In 2007, Sophos acquired ENDFORCE, a company based in Ohio, United States, which developed and sold security policy compliance and network access control (NAC) software.

In July 2008, Sophos agreed to acquire Utimaco, a publicly-held company focused on encryption and other data security products, for over $340 million; the acquisition closed for $314 million in September 2008. In October 2013, Utimaco was divested via a management buyout involving investors PINOVA Capital and BIP Investment Partners.

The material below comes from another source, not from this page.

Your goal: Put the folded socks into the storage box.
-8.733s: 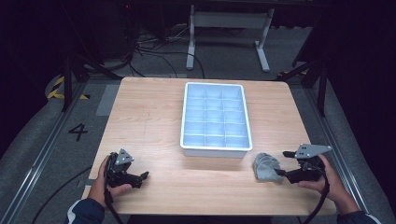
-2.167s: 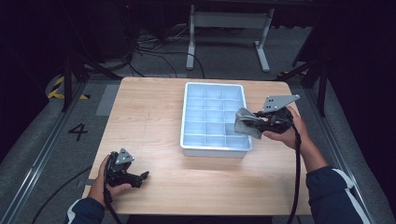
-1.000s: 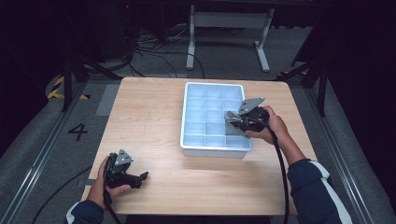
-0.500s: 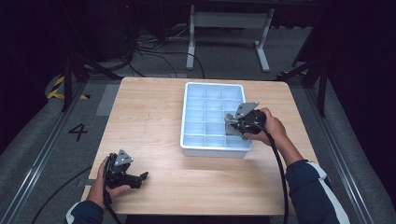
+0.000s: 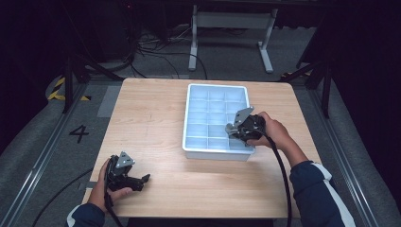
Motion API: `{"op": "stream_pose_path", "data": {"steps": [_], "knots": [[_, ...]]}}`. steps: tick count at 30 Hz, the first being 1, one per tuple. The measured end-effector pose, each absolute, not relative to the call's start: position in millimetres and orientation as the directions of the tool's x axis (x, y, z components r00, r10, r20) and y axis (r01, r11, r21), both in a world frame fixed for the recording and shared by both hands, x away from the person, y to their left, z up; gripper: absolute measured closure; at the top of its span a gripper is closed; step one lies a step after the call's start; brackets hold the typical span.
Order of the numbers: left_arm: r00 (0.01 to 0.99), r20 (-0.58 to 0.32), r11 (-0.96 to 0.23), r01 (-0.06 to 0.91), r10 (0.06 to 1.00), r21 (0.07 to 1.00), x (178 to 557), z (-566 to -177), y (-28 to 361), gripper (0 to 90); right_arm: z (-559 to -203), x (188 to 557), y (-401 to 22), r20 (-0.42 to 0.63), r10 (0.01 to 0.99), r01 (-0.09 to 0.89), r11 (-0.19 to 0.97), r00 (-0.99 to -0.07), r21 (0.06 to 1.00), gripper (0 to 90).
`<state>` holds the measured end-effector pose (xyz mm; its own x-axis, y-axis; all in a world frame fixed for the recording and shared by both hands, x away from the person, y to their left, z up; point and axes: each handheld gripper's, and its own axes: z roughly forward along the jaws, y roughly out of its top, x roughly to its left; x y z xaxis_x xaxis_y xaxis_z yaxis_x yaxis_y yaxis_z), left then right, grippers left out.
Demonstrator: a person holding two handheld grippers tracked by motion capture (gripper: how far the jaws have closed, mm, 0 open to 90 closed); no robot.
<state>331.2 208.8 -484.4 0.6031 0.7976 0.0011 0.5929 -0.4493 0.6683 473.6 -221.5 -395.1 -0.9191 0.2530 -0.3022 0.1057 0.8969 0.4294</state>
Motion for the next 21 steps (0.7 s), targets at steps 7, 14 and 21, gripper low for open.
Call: {"op": "stream_pose_path", "data": {"steps": [7, 14, 21], "knots": [[0.604, 0.002, -0.450, 0.592, 0.797, 0.668, 331, -484, 209, 2.1, -397, 479, -220, -0.259, 0.196, 0.092, 0.926, -0.946, 0.367, 70.5], [0.604, 0.001, -0.450, 0.593, 0.797, 0.668, 331, -484, 209, 2.1, -403, 488, -215, -0.230, 0.193, 0.117, 0.945, -0.954, 0.305, 71.1], [0.603, 0.002, -0.449, 0.592, 0.798, 0.669, 331, -485, 209, 2.1, -412, 494, -206, -0.230, 0.179, 0.125, 0.965, -0.957, 0.229, 71.2]]}}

In May 2011, Sophos announced the acquisition of Astaro, a privately held provider of network security products, headquartered in Wilmington, Massachusetts, USA and Karlsruhe, Germany. At the time Astaro was the 4th largest UTM (Unified Threat Management) vendor and while the deal made sense at the time Forbes questioned its viability. Sophos subsequently renamed the Astaro UTM to Sophos UTM.

In February 2014, Sophos announced that it had acquired Cyberoam Technologies, a provider of network security products.

In December 2015, Sophos merged with Surfright, the company behind the malware scanner HitmanPro. They would later integrate HitmanPro Alert, an anti malicious program designed to detect malicious behavior and stop it into Sophos.

In November 2016, Sophos acquired Barricade, a start-up with a behavior-based analytics engine.

In February 2017, Sophos acquired Invincea, a software company that provides malware threat detection, prevention, and pre-breach forensic intelligence.

In October 2024, Sophos agreed to acquire SecureWorks, a publicly-held company majority owned by Dell focused on Extended Detection and Response (XDR), for $859 million. The acquisition was completed in February 2025, and was closely followed by a layoff of 6% (or an estimated 400 people) from the combined workforce.

In 2025, Sophos entered into a partnership with the French cybersecurity provider IMS Networks to integrate the Sophos Taegis XDR platform into IMS Networks' security operations centre (SOC). Under the agreement, IMS Networks operates a detection and incident response service on a 24/7 basis from France, using the cloud-native Taegis platform, which originated from Sophos's acquisition of SecureWorks.